**Required work**
The line containing "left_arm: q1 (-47" marks the end, so write out exactly every line from the top of the entries below through that one.
::::
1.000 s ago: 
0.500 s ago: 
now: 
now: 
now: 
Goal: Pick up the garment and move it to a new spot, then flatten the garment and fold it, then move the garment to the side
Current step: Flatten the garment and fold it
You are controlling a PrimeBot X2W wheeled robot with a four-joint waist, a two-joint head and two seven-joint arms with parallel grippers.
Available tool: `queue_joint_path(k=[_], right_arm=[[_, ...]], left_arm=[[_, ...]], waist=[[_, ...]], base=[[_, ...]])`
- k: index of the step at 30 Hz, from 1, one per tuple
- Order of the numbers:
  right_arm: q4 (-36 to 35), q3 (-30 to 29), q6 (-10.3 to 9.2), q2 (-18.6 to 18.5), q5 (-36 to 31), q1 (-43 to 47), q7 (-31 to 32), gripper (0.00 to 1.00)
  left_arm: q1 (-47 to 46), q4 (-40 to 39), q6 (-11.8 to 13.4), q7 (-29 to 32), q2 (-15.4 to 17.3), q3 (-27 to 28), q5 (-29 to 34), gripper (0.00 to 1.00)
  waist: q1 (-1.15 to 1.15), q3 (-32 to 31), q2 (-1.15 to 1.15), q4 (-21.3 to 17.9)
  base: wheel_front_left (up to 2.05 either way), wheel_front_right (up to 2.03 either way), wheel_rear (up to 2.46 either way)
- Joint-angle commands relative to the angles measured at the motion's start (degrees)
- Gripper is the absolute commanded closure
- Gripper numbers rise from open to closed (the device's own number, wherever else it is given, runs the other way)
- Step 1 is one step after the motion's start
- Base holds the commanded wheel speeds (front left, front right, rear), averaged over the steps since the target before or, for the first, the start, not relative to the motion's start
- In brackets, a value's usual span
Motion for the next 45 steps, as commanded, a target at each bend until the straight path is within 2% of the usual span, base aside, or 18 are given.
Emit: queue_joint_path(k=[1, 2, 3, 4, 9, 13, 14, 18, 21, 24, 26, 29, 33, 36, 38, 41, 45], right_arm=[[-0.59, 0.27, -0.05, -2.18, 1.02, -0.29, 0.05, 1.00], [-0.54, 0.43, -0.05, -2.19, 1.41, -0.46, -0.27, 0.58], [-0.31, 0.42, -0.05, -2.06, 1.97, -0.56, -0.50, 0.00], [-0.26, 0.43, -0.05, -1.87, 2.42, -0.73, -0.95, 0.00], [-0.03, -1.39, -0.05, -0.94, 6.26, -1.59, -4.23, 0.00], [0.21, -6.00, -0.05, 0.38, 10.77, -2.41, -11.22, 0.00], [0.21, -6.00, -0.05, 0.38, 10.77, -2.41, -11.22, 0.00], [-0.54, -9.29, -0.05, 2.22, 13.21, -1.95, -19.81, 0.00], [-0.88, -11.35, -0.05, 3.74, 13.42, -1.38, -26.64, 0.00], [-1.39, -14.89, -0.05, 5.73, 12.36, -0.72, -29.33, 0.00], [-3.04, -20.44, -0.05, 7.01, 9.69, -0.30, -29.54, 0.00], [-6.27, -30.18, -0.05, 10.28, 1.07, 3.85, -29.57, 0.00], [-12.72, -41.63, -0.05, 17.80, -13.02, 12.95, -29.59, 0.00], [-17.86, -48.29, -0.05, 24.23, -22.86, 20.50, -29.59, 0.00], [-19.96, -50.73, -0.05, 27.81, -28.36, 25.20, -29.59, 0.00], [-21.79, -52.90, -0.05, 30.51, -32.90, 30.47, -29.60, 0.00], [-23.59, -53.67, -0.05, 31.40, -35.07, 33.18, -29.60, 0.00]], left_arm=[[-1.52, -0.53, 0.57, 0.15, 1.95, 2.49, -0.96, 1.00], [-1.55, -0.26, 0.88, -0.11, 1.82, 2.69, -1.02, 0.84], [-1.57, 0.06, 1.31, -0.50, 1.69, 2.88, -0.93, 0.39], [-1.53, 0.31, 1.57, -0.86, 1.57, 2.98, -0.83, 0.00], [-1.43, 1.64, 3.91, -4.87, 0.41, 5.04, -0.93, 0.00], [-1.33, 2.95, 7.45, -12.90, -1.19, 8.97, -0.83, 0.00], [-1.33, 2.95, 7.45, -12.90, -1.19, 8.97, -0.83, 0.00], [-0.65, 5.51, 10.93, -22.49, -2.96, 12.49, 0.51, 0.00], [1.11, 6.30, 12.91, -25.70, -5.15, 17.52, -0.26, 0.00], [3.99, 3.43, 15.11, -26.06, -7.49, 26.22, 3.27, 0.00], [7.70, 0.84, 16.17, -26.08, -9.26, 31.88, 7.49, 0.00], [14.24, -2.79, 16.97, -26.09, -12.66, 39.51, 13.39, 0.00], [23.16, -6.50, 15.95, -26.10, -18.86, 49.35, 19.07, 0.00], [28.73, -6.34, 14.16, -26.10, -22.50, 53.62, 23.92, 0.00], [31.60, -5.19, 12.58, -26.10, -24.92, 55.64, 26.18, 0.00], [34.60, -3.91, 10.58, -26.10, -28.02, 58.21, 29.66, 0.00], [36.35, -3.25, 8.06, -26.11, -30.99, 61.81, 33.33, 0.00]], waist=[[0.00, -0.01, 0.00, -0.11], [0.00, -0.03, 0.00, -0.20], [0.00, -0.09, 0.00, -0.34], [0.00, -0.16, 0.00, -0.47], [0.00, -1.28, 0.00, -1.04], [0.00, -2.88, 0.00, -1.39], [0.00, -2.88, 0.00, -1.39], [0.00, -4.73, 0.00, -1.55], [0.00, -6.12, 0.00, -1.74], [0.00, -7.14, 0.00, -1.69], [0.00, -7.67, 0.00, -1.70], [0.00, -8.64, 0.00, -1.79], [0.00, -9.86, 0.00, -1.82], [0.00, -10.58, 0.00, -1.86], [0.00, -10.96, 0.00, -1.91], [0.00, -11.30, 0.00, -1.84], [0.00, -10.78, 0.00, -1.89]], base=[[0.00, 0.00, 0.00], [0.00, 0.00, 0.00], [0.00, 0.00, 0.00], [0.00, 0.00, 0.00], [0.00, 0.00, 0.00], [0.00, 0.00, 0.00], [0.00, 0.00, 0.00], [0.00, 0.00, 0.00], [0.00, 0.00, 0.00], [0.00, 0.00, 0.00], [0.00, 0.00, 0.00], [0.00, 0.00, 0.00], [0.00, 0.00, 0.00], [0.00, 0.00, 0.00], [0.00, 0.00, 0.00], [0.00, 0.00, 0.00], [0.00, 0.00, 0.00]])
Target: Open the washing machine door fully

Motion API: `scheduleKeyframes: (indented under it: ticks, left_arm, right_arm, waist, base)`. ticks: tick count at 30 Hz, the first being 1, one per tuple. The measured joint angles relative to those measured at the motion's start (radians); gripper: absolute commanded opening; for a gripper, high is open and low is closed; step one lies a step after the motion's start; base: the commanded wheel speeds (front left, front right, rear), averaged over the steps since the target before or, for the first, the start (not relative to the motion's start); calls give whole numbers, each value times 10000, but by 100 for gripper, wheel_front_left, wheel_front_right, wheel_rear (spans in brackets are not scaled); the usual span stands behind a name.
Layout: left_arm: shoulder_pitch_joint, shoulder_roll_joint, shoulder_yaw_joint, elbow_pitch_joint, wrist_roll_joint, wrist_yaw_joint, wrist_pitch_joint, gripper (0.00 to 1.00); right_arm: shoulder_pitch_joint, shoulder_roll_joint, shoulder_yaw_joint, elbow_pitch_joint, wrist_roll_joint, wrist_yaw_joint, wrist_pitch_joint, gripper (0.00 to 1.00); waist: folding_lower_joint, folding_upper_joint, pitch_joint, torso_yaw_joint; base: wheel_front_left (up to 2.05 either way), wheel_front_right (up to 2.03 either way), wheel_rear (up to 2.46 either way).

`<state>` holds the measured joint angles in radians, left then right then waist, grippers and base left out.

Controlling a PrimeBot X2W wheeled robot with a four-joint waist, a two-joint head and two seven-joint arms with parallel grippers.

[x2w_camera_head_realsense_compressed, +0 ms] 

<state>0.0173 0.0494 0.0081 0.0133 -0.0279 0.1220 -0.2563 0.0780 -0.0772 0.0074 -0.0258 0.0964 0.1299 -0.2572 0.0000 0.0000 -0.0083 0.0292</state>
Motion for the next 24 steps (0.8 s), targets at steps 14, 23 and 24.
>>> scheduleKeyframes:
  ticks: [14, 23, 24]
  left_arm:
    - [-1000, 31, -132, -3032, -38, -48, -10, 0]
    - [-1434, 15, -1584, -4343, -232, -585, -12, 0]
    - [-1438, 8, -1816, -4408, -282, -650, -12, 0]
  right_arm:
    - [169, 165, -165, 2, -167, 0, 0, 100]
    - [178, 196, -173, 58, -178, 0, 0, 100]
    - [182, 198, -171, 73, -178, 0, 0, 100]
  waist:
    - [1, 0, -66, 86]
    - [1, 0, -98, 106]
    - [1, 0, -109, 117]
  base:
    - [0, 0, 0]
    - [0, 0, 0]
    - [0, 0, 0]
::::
**Answer**
1.000 s ago: 
0.500 s ago: 
now: 
now: 
now: 
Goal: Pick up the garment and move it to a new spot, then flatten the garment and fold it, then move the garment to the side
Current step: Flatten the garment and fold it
You are controlling a PrimeBot X2W wheeled robot with a four-joint waist, a two-joint head and two seven-joint arms with parallel grippers.
Available tool: `queue_joint_path(k=[_], right_arm=[[_, ...]], left_arm=[[_, ...]], waist=[[_, ...]], base=[[_, ...]])`
- k: index of the step at 30 Hz, from 1, one per tuple
- Order of the numbers:
  right_arm: q4 (-36 to 35), q3 (-30 to 29), q6 (-10.3 to 9.2), q2 (-18.6 to 18.5), q5 (-36 to 31), q1 (-43 to 47), q7 (-31 to 32), gripper (0.00 to 1.00)
  left_arm: q1 (-47 to 46), q4 (-40 to 39), q6 (-11.8 to 13.4), q7 (-29 to 32), q2 (-15.4 to 17.3), q3 (-27 to 28), q5 (-29 to 34), gripper (0.00 to 1.00)

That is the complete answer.